## [Data for processing]
──────

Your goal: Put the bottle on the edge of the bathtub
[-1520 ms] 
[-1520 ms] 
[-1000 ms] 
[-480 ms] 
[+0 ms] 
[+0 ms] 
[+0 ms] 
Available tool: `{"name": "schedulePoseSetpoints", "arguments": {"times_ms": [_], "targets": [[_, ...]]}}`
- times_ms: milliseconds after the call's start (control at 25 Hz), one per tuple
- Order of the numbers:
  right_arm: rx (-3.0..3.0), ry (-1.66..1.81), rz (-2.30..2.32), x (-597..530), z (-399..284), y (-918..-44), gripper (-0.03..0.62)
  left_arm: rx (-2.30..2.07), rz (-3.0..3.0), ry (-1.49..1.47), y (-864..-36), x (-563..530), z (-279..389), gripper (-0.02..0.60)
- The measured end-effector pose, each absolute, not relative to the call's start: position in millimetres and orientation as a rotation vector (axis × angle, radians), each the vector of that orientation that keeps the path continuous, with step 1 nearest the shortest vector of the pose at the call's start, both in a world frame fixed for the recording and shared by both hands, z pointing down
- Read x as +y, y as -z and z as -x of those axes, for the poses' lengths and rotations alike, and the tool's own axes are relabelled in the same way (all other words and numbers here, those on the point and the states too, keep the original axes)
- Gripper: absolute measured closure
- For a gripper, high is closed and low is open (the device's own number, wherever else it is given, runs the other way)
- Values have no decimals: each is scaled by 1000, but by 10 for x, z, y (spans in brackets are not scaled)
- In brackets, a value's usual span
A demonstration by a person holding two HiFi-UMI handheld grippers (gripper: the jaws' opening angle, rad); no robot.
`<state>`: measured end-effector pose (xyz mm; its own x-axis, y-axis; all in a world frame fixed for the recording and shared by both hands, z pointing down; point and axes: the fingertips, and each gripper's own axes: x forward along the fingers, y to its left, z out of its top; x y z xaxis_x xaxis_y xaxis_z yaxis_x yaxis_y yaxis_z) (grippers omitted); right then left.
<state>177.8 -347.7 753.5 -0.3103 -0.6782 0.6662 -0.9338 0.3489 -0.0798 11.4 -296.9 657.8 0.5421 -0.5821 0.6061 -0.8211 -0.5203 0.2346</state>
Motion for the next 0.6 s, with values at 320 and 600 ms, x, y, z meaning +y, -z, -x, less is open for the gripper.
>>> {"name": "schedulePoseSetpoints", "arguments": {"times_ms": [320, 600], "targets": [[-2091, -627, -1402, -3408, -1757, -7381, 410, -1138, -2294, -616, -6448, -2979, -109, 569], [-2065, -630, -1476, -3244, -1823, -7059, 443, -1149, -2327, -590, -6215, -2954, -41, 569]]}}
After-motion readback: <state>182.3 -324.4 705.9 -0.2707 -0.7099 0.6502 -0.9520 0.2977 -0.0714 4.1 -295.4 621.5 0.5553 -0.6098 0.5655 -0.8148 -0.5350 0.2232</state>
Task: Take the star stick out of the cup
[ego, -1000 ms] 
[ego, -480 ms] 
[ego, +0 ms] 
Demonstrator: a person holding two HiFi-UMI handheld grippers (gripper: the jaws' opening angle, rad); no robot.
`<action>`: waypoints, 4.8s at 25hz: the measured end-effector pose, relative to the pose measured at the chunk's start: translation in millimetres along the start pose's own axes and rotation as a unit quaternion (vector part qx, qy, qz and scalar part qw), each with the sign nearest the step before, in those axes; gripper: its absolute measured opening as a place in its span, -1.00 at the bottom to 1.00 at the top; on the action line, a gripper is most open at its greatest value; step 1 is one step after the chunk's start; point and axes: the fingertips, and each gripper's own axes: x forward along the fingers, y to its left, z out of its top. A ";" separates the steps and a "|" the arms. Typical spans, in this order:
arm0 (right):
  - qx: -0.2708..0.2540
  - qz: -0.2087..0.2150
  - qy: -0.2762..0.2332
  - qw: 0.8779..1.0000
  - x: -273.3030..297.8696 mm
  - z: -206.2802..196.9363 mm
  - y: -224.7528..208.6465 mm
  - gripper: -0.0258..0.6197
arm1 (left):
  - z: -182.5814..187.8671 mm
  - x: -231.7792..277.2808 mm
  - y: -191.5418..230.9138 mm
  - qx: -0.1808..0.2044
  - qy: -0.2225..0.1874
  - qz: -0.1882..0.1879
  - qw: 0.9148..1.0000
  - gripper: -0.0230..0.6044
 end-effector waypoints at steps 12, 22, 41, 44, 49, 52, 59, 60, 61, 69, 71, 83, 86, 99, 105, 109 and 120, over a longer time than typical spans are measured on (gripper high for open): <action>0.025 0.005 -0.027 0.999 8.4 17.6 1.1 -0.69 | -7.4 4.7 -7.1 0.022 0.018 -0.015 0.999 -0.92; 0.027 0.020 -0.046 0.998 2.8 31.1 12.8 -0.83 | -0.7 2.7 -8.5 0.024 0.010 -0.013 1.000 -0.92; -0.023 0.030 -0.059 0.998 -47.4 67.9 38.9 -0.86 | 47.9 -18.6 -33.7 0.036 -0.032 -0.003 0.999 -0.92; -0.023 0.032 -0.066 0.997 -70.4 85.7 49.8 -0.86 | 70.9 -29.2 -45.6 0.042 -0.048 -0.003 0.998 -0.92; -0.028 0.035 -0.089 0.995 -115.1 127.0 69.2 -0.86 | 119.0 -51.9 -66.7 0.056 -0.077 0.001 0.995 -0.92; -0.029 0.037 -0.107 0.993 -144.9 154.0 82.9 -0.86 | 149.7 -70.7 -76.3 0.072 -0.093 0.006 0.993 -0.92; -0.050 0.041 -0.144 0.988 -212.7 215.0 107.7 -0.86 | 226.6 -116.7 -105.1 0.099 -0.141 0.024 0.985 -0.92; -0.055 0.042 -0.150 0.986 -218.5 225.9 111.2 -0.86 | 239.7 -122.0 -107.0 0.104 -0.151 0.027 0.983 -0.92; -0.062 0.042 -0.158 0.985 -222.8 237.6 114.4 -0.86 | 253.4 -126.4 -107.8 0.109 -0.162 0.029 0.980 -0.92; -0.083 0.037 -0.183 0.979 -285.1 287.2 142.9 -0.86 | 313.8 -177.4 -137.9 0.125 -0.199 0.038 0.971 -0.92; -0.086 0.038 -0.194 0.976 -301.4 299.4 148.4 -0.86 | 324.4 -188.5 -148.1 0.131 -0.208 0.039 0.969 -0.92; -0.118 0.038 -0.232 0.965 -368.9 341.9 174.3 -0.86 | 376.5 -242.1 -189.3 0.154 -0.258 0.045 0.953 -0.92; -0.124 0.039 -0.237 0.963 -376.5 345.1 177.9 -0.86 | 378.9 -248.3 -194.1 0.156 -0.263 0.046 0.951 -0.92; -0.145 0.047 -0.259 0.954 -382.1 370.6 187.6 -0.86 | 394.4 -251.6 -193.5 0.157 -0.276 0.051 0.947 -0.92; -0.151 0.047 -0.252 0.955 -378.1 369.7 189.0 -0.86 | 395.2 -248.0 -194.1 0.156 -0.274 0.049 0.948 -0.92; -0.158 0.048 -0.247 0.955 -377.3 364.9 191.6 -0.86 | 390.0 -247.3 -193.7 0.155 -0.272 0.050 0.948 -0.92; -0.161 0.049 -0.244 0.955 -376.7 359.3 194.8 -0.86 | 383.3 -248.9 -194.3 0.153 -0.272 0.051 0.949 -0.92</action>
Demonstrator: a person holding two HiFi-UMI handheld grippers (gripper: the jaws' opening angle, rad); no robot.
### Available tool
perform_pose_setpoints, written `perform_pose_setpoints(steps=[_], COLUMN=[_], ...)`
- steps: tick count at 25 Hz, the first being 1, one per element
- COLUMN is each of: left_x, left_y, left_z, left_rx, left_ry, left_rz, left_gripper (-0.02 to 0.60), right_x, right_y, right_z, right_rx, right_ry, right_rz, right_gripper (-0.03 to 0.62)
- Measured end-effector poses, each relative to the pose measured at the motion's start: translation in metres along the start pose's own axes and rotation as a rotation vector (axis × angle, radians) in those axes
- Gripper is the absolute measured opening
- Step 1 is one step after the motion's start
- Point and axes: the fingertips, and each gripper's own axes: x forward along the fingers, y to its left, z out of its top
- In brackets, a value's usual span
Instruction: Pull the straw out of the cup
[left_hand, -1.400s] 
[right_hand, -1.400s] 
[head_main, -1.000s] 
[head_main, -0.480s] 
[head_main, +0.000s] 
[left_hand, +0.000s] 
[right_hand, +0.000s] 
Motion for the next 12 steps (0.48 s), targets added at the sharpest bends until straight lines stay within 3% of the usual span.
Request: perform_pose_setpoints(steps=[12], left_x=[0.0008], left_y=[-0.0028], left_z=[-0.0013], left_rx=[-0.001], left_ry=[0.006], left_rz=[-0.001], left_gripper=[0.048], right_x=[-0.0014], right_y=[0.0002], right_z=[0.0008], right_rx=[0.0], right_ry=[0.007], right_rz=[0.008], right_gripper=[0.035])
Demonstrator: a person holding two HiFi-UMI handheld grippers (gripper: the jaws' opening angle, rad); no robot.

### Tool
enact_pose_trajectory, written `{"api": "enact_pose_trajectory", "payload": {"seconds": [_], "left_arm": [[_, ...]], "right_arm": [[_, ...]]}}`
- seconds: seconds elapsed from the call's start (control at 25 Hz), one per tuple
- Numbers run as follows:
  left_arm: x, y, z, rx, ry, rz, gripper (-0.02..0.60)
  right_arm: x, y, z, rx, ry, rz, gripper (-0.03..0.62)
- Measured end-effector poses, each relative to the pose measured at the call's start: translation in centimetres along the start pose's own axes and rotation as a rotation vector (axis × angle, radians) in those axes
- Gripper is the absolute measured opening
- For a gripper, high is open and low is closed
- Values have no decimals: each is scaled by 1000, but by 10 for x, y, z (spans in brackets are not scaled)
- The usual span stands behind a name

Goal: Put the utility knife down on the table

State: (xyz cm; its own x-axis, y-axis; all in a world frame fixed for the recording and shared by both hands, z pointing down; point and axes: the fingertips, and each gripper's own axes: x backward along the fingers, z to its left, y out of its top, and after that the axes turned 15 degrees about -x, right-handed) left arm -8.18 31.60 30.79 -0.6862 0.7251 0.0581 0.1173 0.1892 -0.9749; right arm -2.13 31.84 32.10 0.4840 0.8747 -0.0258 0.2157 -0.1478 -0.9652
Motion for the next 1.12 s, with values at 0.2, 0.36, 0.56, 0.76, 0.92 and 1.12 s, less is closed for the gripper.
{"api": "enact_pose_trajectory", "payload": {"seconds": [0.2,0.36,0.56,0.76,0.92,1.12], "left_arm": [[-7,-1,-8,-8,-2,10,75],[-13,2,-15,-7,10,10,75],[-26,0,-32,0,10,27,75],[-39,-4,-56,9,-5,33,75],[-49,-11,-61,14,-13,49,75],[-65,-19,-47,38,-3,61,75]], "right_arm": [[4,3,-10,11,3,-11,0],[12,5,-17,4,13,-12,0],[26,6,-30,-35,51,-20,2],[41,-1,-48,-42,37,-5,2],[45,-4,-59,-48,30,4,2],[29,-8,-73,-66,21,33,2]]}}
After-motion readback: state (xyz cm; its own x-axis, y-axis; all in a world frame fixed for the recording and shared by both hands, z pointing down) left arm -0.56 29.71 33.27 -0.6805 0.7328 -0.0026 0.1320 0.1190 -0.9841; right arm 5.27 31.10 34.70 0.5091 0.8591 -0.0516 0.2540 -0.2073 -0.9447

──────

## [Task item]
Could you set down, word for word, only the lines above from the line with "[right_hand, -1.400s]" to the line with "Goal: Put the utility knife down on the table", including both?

## [Output of the exercise]
[right_hand, -1.400s] 
[head_main, -1.000s] 
[head_main, -0.480s] 
[head_main, +0.000s] 
[left_hand, +0.000s] 
[right_hand, +0.000s] 
Motion for the next 12 steps (0.48 s), targets added at the sharpest bends until straight lines stay within 3% of the usual span.
Request: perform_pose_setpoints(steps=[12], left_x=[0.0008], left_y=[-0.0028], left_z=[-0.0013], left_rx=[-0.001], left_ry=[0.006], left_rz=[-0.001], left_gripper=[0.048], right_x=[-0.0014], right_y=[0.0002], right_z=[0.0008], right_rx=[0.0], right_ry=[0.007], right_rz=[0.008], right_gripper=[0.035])
Demonstrator: a person holding two HiFi-UMI handheld grippers (gripper: the jaws' opening angle, rad); no robot.

### Tool
enact_pose_trajectory, written `{"api": "enact_pose_trajectory", "payload": {"seconds": [_], "left_arm": [[_, ...]], "right_arm": [[_, ...]]}}`
- seconds: seconds elapsed from the call's start (control at 25 Hz), one per tuple
- Numbers run as follows:
  left_arm: x, y, z, rx, ry, rz, gripper (-0.02..0.60)
  right_arm: x, y, z, rx, ry, rz, gripper (-0.03..0.62)
- Measured end-effector poses, each relative to the pose measured at the call's start: translation in centimetres along the start pose's own axes and rotation as a rotation vector (axis × angle, radians) in those axes
- Gripper is the absolute measured opening
- For a gripper, high is open and low is closed
- Values have no decimals: each is scaled by 1000, but by 10 for x, y, z (spans in brackets are not scaled)
- The usual span stands behind a name

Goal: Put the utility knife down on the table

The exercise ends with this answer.